In one embodiment of the present invention, the selected one or
more tabular data files are accessed and data from the one or more
tabular data files are copied into a memory storage accessible by
the execution module.
[0029] In step 106, the user selects between a manual or an
automatic data extraction configuration. FIG. 3 illustrates a
screenshot 300 of the user interface that corresponds to step 106.
The screenshot 300 includes a viewable area 302 of a selected
tabular file. The screenshot 300 also includes a set of selectable
buttons, including buttons 304, 306, and 308. Button 304
corresponds to an automatic detection of the data extraction range.

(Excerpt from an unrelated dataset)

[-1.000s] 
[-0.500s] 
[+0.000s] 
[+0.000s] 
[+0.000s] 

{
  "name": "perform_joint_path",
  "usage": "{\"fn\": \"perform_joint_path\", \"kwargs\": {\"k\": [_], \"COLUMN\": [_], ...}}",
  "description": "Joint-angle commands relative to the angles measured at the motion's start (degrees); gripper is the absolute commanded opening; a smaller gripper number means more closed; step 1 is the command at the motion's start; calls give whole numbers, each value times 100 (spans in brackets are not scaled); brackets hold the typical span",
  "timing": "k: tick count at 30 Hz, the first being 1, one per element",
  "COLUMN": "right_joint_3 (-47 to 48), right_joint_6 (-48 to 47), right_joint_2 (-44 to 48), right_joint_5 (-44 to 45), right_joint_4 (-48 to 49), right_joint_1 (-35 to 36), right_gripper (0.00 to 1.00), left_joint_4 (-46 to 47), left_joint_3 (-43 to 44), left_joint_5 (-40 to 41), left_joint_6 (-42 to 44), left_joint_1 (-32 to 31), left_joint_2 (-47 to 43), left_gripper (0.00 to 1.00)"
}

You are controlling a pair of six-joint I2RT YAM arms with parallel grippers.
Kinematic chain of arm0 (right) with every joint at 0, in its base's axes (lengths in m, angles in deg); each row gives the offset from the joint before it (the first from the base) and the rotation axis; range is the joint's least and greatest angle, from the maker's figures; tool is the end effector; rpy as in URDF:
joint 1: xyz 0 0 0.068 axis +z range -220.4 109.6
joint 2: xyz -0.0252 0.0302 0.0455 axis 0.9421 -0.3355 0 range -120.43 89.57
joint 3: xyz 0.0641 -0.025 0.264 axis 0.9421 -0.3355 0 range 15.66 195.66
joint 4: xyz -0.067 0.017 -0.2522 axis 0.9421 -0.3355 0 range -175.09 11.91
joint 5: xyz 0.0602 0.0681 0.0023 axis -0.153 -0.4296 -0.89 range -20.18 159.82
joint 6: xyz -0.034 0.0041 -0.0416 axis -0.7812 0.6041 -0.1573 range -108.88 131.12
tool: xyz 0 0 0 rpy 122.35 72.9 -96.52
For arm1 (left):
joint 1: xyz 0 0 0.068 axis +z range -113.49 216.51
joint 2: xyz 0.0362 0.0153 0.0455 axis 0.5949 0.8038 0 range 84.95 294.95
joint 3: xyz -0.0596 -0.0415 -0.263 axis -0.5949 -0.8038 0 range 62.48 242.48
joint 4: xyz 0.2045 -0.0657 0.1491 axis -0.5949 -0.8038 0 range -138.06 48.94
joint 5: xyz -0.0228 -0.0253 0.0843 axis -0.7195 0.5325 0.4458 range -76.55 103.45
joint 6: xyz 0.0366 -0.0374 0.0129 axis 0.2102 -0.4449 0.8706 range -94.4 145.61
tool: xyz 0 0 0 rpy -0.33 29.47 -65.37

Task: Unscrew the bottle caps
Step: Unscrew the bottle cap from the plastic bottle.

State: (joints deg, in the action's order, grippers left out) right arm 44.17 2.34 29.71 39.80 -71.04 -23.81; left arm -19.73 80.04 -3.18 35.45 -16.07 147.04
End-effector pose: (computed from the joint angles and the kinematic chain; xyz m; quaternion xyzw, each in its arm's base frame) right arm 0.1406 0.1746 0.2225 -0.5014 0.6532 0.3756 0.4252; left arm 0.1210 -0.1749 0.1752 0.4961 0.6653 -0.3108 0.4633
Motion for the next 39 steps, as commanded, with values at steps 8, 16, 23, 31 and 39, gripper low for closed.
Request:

Buttons 306 and 308 correspond to manual options for specifying the
extraction range.
[0030] If a manual configuration is selected in step 106, process
100 branches to step 108. In step 108, the user manually configures
the data extraction. In an embodiment, the user interface receives
user configuration parameters specifying a data extraction area and
data axes for the data extraction. Data is then extracted, in step
110, according to the configuration parameters received from the
user in step 108.
[0031] If an automatic configuration is selected in step 106,
process 100 branches to step 116. In step 116, configuration
parameters that define a data extraction are automatically detected
by the execution module. Data will be then automatically extracted
from the one or more input data files. It is to be noted here that
when an automatic configuration is selected, tasks relating to the
data extraction are performed by a computer process without
intervening user instructions. Additional features and advantages
of each of the manual and automatic configuration will be set forth
in the description that follows.
[0032] In steps 112 and 118, the user can preview the result of the
data extraction. FIG. 4 illustrates a screenshot 400 of the user
interface that corresponds to step 112 and 118. The screenshot 400
include a viewable area 402 that shows the result of the data
extraction. The screenshot 400 also includes a set of selectable
buttons 404, 406, and 480. As is apparent to a person skilled in
the art(s), button 404 allows the user to cancel the current data
extraction. In a manual configuration, button 406 allows the user
to re-configure the data extraction. If the data extraction result
is acceptable to the user, however, button 408 allows the user to
finalize the configuration and to extract data accordingly.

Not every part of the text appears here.